* _DATASET SECTION_
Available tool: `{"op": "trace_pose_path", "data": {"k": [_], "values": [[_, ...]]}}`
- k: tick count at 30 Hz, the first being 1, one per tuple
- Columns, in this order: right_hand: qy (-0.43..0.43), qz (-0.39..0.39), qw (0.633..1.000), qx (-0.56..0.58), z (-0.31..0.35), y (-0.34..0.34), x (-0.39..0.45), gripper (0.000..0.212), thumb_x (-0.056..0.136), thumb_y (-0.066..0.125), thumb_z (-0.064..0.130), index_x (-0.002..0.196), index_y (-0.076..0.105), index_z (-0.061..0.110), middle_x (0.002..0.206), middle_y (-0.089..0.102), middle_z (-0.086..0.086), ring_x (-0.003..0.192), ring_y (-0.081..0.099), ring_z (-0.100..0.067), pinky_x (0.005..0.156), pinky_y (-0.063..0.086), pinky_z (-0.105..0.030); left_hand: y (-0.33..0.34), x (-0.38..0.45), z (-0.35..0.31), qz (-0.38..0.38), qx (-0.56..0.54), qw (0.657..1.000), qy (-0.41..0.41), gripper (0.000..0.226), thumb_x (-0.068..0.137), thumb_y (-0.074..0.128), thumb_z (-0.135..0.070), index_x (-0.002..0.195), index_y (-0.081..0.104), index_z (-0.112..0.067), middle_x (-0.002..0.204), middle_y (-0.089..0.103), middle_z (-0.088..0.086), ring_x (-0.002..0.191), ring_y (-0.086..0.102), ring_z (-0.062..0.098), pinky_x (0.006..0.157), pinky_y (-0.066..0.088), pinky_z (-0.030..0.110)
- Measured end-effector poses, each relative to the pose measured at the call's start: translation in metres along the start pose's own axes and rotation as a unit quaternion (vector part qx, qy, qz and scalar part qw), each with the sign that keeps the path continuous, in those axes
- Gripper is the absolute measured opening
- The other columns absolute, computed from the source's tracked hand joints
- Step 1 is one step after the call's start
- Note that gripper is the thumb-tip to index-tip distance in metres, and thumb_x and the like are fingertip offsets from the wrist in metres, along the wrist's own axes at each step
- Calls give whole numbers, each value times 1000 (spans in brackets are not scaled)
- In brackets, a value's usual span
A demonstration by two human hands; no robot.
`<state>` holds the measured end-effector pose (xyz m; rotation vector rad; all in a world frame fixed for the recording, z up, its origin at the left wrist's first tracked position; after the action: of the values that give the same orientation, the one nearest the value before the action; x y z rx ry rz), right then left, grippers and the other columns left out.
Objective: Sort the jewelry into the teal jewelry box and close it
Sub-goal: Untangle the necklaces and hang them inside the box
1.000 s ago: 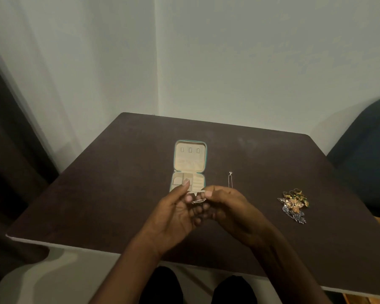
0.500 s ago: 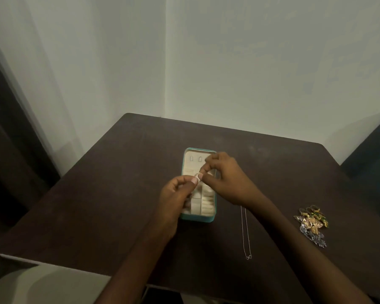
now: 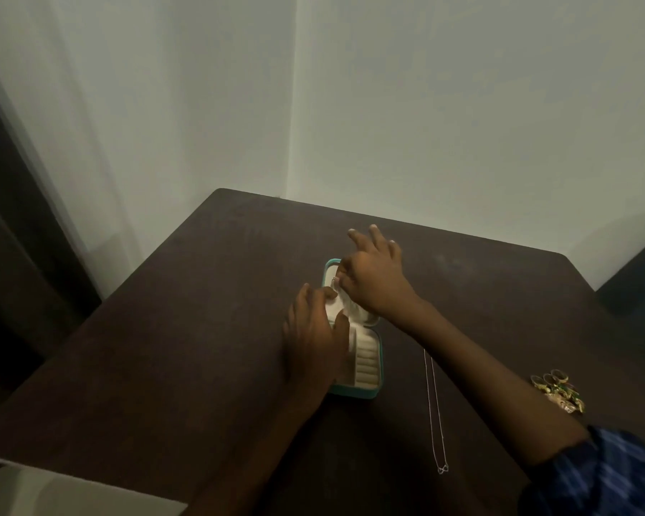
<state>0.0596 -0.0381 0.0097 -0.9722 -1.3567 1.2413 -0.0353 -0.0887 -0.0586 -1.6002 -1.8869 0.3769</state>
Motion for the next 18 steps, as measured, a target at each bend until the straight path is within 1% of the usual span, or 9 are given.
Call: {"op": "trace_pose_path", "data": {"k": [3, 5, 7, 12, 14, 16, 18], "values": [[-7, -10, 1000, -27, 0, 4, 3, 28, 94, 49, 32, 109, 66, 15, 157, 14, -6, 145, -4, -33, 113, 4, -55, 7, 0, -1, 44, 48, 998, 8, 50, 91, 50, -35, 140, 36, -29, 154, 23, 8, 141, 21, 25, 110, 22, 41], [-12, -18, 999, -36, 0, 5, 5, 29, 94, 49, 34, 107, 67, 15, 157, 14, -7, 145, -4, -33, 113, 3, -55, 13, 1, -3, 68, 95, 993, 23, 56, 93, 45, -40, 145, 27, -31, 156, 15, 10, 142, 15, 27, 112, 17, 42], [-18, -24, 998, -52, 1, 6, 6, 29, 93, 51, 35, 105, 67, 14, 157, 15, -8, 145, -3, -34, 113, 3, -55, 18, 2, -2, 79, 124, 989, 33, 59, 93, 43, -45, 147, 22, -30, 157, 13, 11, 143, 14, 29, 113, 15, 44], [-30, -55, 994, -94, 2, 4, 3, 28, 91, 55, 33, 105, 66, 11, 156, 19, -12, 145, 0, -36, 112, 3, -57, 24, 0, 1, 82, 133, 987, 43, 68, 91, 44, -51, 149, 15, -29, 156, 14, 13, 143, 14, 31, 113, 14, 46], [-38, -76, 990, -111, 5, 3, 1, 24, 87, 62, 28, 100, 68, 9, 152, 27, -16, 144, 8, -39, 111, 6, -59, 24, -1, 0, 76, 136, 986, 51, 69, 91, 45, -50, 149, 14, -29, 156, 15, 13, 143, 15, 31, 113, 13, 46], [-41, -93, 986, -135, 7, 3, -1, 19, 76, 75, 24, 86, 71, 7, 143, 42, -20, 139, 24, -43, 108, 14, -64, 23, -2, -1, 66, 144, 986, 59, 70, 91, 45, -50, 149, 13, -27, 156, 16, 13, 143, 16, 31, 113, 13, 45], [-38, -112, 981, -156, 8, 2, -2, 19, 65, 82, 21, 74, 71, 8, 135, 52, -20, 133, 35, -44, 104, 21, -66, 25, -2, 1, 71, 154, 984, 63, 70, 92, 41, -51, 149, 12, -23, 156, 14, 12, 143, 15, 30, 114, 12, 45]]}}
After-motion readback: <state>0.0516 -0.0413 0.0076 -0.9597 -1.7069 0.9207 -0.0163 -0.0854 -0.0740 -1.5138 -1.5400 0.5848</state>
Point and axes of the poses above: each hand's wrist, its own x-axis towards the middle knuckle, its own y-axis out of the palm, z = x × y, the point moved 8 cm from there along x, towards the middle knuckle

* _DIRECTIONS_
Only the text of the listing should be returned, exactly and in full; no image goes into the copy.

* _EXERCISE ANSWER_
Available tool: `{"op": "trace_pose_path", "data": {"k": [_], "values": [[_, ...]]}}`
- k: tick count at 30 Hz, the first being 1, one per tuple
- Columns, in this order: right_hand: qy (-0.43..0.43), qz (-0.39..0.39), qw (0.633..1.000), qx (-0.56..0.58), z (-0.31..0.35), y (-0.34..0.34), x (-0.39..0.45), gripper (0.000..0.212), thumb_x (-0.056..0.136), thumb_y (-0.066..0.125), thumb_z (-0.064..0.130), index_x (-0.002..0.196), index_y (-0.076..0.105), index_z (-0.061..0.110), middle_x (0.002..0.206), middle_y (-0.089..0.102), middle_z (-0.086..0.086), ring_x (-0.003..0.192), ring_y (-0.081..0.099), ring_z (-0.100..0.067), pinky_x (0.005..0.156), pinky_y (-0.063..0.086), pinky_z (-0.105..0.030); left_hand: y (-0.33..0.34), x (-0.38..0.45), z (-0.35..0.31), qz (-0.38..0.38), qx (-0.56..0.54), qw (0.657..1.000), qy (-0.41..0.41), gripper (0.000..0.226), thumb_x (-0.068..0.137), thumb_y (-0.074..0.128), thumb_z (-0.135..0.070), index_x (-0.002..0.195), index_y (-0.081..0.104), index_z (-0.112..0.067), middle_x (-0.002..0.204), middle_y (-0.089..0.103), middle_z (-0.088..0.086), ring_x (-0.002..0.191), ring_y (-0.086..0.102), ring_z (-0.062..0.098), pinky_x (0.006..0.157), pinky_y (-0.066..0.088), pinky_z (-0.030..0.110)
- Measured end-effector poses, each relative to the pose measured at the call's start: translation in metres along the start pose's own axes and rotation as a unit quaternion (vector part qx, qy, qz and scalar part qw), each with the sign that keeps the path continuous, in those axes
- Gripper is the absolute measured opening
- The other columns absolute, computed from the source's tracked hand joints
- Step 1 is one step after the call's start
- Note that gripper is the thumb-tip to index-tip distance in metres, and thumb_x and the like are fingertip offsets from the wrist in metres, along the wrist's own axes at each step
- Calls give whole numbers, each value times 1000 (spans in brackets are not scaled)
- In brackets, a value's usual span
A demonstration by two human hands; no robot.
`<state>` holds the measured end-effector pose (xyz m; rotation vector rad; all in a world frame fixed for the recording, z up, its origin at the left wrist's first tracked position; after the action: of the values that give the same orientation, the one nearest the value before the action; x y z rx ry rz), right then left, grippers and the other columns left out.
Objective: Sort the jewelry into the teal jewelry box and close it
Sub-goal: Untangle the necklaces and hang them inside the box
1.000 s ago: 
0.500 s ago: 
now: 
<state>0.0596 -0.0381 0.0097 -0.9722 -1.3567 1.2413 -0.0353 -0.0887 -0.0586 -1.6002 -1.8869 0.3769</state>
Motion for the next 18 steps, as measured, a target at each bend until the straight path is within 1% of the usual span, or 9 are given.
Call: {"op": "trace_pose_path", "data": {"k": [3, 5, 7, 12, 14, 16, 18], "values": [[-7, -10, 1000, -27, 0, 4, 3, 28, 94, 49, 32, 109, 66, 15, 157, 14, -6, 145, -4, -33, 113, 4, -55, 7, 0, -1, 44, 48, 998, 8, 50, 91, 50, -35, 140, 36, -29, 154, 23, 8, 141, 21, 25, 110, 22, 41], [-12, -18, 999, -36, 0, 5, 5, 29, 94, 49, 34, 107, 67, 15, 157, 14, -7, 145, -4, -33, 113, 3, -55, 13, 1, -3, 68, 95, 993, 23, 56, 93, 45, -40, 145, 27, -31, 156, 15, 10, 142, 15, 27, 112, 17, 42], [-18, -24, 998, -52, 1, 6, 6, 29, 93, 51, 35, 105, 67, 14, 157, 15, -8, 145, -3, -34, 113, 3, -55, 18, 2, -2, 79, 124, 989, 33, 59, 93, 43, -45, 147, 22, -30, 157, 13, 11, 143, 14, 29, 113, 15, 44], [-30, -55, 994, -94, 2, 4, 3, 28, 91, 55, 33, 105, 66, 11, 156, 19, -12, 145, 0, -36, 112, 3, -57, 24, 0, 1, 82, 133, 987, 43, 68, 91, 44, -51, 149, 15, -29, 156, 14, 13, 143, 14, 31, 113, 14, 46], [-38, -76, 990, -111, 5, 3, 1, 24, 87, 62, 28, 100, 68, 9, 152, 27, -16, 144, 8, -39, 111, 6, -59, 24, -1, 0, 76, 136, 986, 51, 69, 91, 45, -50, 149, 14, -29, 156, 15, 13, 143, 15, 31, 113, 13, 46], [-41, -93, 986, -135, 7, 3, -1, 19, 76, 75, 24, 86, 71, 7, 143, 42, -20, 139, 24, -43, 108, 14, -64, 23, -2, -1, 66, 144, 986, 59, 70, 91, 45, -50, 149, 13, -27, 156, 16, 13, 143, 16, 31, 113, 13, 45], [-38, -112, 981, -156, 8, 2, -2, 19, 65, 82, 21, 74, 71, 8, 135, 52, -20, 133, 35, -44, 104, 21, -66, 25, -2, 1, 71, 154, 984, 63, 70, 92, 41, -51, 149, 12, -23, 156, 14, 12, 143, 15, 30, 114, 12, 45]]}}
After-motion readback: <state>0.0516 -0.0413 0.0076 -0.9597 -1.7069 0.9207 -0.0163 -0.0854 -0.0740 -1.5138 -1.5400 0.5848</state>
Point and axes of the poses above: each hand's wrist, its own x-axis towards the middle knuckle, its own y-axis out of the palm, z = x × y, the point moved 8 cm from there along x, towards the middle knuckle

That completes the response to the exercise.